Work to be completed:
Print the listing below from its opening line through the line holding "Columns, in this", both ends included.

Supplied data:
====================

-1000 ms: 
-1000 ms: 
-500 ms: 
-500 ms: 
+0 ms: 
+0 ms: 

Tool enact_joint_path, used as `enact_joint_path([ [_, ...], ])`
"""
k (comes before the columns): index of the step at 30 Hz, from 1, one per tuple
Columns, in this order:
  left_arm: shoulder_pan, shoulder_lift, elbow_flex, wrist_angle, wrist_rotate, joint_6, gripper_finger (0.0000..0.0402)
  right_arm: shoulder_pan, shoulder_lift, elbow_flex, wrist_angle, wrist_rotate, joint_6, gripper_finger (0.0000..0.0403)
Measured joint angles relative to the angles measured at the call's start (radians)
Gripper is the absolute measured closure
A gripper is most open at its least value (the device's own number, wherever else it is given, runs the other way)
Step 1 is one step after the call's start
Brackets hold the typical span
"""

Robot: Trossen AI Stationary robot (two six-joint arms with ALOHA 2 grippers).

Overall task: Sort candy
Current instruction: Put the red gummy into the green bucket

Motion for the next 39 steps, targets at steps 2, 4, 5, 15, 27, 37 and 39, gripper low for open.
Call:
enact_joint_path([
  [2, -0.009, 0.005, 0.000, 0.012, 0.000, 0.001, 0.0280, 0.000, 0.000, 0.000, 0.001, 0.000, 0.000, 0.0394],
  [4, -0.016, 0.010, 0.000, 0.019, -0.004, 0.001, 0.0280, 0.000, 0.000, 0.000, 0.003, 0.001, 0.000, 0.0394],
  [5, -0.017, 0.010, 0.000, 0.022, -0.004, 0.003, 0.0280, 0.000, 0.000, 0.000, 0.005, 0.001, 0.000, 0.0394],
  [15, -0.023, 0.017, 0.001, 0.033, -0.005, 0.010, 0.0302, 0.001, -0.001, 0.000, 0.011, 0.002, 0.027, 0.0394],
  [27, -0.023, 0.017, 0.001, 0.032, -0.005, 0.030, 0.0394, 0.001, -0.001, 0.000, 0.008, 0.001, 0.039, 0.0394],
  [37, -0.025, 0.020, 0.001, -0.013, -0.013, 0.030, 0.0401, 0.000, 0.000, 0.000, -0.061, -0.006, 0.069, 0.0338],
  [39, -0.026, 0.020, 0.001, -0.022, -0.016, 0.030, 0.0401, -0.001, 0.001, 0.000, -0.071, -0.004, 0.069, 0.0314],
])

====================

Result of the task:
-1000 ms: 
-1000 ms: 
-500 ms: 
-500 ms: 
+0 ms: 
+0 ms: 

Tool enact_joint_path, used as `enact_joint_path([ [_, ...], ])`
"""
k (comes before the columns): index of the step at 30 Hz, from 1, one per tuple
Columns, in this order:

For this exercise, nothing further remains.